This gives a more reasonable list:

+------------------------------------------------------------+
| p.id                                             | count(p)|
+------------------------------------------------------------+
| "snowplowanalytics.com/technology/index.html"    | 556     |
| "snowplowanalytics.com/"                         | 514     |
| "snowplowanalytics.com/about/index.html"         | 491     |
| "snowplowanalytics.com/analytics/index.html"     | 342     |
| "snowplowanalytics.com/product/index.html"       | 328     |
| "snowplowanalytics.com/services/index.html"      | 287     |
| "snowplowanalytics.com/blog/index.html"          | 77      |
| "snowplowanalytics.com/about/team.html"          | 71      |
| "snowplowanalytics.com/get-started/index.html" | 71      |
| "snowplowanalytics.com/blog.html"                | 60      |
+------------------------------------------------------------+

The [:PREV*2] means we can easily amend the query to find the page users were on, for example, 5 steps before the ‘About’ page:

MATCH (about:Page {id:"snowplowanalytics.com/about/index.html"}),
path=(about)<-[:OBJECT]-(c_view)-[:PREV*5]->(prev2)-[:OBJECT]->(p:Page)
WHERE NONE(
	v IN NODES(path)[2..LENGTH(path)-1]
	WHERE v.page = about.id
)
RETURN p.id, count(p)
ORDER BY count(p) DESC
LIMIT 10;

This is the kind of search that would be difficult in SQL because it would involve a full table scan for every step back we want to take from our destination page. Neo4J handles this type of query very comfortably, because executing it is simply of identifying journeys that end on the page and then walking the graphs just for those journeys.

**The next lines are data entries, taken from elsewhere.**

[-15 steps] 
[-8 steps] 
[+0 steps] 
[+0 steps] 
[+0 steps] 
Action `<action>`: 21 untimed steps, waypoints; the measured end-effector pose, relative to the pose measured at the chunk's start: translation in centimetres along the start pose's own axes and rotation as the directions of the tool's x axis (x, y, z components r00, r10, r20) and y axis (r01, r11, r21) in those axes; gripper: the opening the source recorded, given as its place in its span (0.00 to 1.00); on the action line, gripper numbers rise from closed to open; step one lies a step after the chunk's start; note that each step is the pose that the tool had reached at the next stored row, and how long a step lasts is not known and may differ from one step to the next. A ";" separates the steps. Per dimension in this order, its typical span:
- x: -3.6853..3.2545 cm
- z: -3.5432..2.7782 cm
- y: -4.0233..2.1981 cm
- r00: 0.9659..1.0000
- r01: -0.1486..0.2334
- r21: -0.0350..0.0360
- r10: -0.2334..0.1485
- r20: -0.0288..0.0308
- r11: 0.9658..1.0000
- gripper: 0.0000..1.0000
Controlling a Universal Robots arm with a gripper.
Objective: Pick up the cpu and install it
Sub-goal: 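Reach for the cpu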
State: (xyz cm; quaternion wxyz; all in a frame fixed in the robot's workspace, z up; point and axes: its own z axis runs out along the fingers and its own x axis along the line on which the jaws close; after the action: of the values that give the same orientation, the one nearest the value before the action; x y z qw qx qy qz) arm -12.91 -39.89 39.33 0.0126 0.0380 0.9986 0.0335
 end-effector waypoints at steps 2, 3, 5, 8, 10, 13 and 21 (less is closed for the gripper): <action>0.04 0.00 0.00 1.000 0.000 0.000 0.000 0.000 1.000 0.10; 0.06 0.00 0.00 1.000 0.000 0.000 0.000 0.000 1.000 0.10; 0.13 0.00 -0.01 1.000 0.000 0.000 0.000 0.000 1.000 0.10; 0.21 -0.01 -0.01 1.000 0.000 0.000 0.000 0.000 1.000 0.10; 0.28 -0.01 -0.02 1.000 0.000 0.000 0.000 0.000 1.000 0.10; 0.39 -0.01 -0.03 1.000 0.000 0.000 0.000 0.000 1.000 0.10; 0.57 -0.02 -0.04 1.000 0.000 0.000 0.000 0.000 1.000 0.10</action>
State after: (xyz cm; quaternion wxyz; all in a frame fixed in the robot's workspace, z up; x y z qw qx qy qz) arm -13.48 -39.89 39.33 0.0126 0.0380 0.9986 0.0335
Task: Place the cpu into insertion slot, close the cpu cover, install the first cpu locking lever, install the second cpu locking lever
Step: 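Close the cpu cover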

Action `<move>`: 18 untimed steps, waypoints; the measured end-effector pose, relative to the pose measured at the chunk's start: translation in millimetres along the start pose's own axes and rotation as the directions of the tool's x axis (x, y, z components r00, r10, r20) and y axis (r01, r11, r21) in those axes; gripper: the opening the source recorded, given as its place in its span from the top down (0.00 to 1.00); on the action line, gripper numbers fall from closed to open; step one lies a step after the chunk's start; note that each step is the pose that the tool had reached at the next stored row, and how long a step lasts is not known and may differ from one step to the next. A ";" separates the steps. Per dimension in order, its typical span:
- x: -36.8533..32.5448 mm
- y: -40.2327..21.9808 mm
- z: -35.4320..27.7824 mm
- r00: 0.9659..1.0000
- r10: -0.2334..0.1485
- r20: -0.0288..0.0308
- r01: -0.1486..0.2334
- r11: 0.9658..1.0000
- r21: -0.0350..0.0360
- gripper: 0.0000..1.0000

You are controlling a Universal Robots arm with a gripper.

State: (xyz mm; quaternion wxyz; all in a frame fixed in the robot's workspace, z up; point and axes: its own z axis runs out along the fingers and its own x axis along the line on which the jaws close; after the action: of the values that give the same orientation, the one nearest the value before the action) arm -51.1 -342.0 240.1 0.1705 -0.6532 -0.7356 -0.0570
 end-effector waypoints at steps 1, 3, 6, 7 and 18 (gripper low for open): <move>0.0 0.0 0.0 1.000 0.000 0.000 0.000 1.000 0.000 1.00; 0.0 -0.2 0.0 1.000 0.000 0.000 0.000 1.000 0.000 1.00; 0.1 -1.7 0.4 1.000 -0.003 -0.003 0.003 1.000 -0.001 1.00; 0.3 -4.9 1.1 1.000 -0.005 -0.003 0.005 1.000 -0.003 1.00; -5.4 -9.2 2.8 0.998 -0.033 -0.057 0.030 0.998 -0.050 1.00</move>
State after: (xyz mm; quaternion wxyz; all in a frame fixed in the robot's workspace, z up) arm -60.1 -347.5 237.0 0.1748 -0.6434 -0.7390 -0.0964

The results of the above query are shown below - I’ve removed the ‘snowplowanalytics.com’ part of the URL to save space.

+----------------------------------------------------------+
| p.id                                          | count(p) |
+----------------------------------------------------------+
| "/product/index.html"                         | 342      |
| "/"                                           | 282      |
| "/services/index.html"                        | 197      |
| "/analytics/index.html"                       | 165      |
| "/technology/index.html"                      | 86       |
| "/about/index.html"                           | 82       |
| "/get-started/index.html"                   | 45       |
| "/product/do-more-with-your-data.html"        | 41       |
| "/analytics/customer-analytics/overview.html" | 38       |
| "/about/team.html"                            | 26       |
+----------------------------------------------------------+

Notice that the numbers have reduced significantly. That’s because we’re looking for paths 5 pages long (or specifically 5 events long) that don’t include the ‘About’ page. It might be that users tend to find that page in fewer than 5 steps, or that, once users find it, they may leave it and quickly come back.

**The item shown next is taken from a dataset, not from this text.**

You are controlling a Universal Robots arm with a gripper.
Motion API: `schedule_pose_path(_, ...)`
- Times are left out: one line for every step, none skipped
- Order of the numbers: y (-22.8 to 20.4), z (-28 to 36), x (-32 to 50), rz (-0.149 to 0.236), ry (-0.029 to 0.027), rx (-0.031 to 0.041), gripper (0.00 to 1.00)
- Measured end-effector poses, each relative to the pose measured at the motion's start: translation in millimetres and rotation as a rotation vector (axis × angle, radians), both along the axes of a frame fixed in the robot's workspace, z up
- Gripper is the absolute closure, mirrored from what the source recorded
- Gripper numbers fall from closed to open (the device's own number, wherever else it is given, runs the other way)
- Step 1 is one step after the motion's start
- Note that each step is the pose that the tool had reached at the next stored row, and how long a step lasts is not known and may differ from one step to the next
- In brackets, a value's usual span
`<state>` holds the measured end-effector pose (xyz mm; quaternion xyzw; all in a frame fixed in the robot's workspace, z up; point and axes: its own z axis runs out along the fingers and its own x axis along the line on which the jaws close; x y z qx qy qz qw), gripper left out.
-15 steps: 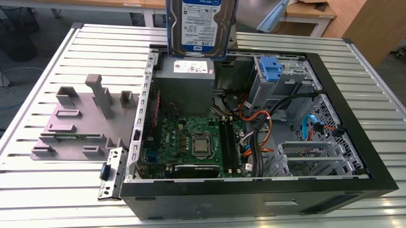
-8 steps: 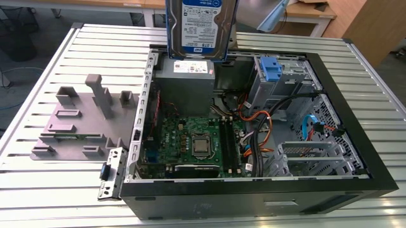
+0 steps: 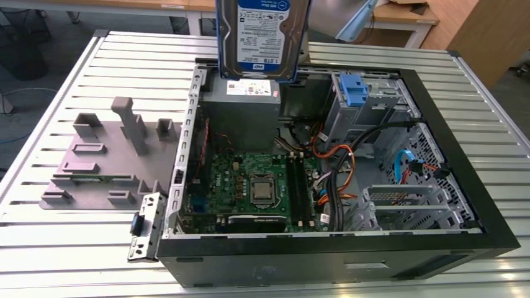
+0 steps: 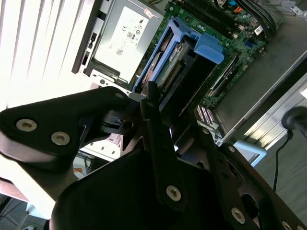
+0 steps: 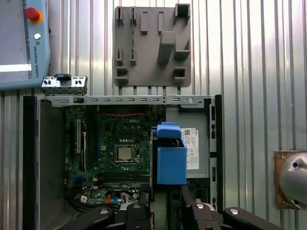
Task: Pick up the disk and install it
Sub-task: 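Pick up the disk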
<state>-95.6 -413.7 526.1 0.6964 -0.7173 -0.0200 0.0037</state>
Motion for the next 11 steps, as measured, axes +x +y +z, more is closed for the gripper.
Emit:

Again, we can visualise a couple of these paths in the browser console, with the ‘About’ page at the bottom:

You can see that the path on the right consists of a lot of refreshes on one page, before the user goes in one step to the ‘About’ page.

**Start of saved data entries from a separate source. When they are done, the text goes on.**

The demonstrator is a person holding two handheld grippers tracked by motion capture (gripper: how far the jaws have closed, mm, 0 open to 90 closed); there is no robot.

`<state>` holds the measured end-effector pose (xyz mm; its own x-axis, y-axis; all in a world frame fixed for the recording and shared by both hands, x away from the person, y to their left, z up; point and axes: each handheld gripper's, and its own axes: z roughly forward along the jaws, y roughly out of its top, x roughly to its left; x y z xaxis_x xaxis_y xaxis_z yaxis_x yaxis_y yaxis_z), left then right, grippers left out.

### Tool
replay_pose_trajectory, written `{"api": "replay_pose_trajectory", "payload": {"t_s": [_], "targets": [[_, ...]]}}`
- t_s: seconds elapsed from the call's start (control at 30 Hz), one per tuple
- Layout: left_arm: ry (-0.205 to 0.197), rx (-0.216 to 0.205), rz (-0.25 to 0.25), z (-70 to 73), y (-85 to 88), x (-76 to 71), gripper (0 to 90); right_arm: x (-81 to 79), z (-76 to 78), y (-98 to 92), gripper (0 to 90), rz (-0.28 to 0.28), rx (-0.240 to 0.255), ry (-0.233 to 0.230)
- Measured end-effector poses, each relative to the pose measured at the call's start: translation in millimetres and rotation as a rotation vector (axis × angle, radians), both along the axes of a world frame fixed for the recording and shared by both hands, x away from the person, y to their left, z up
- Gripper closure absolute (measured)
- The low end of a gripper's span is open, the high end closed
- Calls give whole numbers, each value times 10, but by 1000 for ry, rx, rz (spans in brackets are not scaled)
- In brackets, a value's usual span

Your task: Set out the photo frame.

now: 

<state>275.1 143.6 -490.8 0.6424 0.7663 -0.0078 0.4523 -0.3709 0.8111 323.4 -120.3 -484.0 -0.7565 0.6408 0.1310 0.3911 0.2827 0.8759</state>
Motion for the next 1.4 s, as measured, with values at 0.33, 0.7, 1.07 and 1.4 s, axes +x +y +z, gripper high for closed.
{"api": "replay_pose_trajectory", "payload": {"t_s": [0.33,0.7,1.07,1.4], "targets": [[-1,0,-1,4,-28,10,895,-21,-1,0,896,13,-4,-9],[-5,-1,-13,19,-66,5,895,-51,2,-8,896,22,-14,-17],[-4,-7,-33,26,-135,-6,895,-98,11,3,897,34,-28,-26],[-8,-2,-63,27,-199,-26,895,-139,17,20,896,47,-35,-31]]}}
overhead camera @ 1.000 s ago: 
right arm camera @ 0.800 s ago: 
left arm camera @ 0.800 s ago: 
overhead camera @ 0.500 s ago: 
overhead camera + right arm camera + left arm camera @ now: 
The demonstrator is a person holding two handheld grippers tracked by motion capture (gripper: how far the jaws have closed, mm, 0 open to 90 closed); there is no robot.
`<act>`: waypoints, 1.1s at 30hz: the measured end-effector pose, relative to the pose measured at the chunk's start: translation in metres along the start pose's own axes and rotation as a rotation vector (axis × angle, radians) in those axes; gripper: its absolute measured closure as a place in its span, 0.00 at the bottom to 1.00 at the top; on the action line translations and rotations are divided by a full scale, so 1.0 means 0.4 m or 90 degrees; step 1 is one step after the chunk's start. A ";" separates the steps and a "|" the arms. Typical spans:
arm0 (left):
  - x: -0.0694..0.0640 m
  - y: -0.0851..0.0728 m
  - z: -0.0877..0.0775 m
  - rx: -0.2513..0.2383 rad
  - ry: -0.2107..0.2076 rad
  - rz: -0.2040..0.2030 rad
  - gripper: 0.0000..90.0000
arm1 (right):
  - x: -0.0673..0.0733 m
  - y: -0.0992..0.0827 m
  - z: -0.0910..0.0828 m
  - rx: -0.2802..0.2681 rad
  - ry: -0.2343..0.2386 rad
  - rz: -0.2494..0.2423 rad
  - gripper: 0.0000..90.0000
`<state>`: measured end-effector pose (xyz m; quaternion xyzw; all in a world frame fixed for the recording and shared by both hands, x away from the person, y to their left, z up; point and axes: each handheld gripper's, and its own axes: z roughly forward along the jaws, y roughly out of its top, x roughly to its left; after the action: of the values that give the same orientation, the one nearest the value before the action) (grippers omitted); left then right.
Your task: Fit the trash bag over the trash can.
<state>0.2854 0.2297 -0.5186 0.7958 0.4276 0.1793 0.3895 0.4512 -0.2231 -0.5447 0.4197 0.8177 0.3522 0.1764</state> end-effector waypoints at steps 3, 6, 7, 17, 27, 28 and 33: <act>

3. What journeys do users take from the home page?

In the last section we identified journeys that lead to a particular page. Now let’s take a page as a starting point, and see how journeys progress from that.

For this example, we’ll start on our homepage. Let’s identify the three steps that a user takes from the homepage, as a sequence (rather than individual steps as we did in the previous example). We’ll use the EXTRACT command to return just the URL attached to the events in the path, rather than the nodes themselves. That’s because we’re not looking for user IDs, timestamps, etc, so this will give us some cleaner results.

MATCH (home:Page {id: "snowplowanalytics.com/"}),
path = (home)<-[:OBJECT]-(home_view)<-[:PREV*3]-(:View)
RETURN EXTRACT(v in NODES(path)[2..LENGTH(path)+1] | v.page), count(path)
ORDER BY count(path) DESC
LIMIT 10;

This took 696 ms to return the 10 most common paths from the homepage.

+------------------------------------------------------------+
| ["/product/index.html",                            |       |
|    "/services/index.html","/analytics/index.html"] | 1627  |
| ["/","/","/"]                                      | 1119  |
| ["/product/index.html",                            |       |
|    "/product/do-more-with-your-data.html",         |       |
|    "/analytics/customer-analytics/overview.html"]  | 211   |
| ["/product/index.html",                            |       |
|    "/product/do-more-with-your-data.html",         |       |
|    "/get-started/index.html"]                    | 192   |
| ["/","/product/index.html","/services/index.html"] | 181   |
| ["/services/index.html",                           |       |
|    "/analytics/index.html",                        |       |
|    "/technology/index.html"]                       | 178   |
| ["/product/index.html", "/services/index.html",    |       |
|    "/product/index.html"]                          | 165   |
| ["/product/index.html","/services/index.html",     |       |
|    "/services/reporting.html"]                     | 138   |
| ["/product/index.html","/analytics/index.html",    |       |
|    "/technology/index.html"]                       | 129   |
| ["/product/index.html",                            |       |
|    "/product/do-more-with-your-data.html",         |       |
|    "/services/index.html"]                         | 121   |
+------------------------------------------------------------+

Notice that the most common route is to click, from left to right, on each of the titles listed along the top of the Snowplow website. Notice also that the second most common path is just repeatedly refreshing the home page. We could modify the search to exclude these using a WHERE clause as we did in the last example.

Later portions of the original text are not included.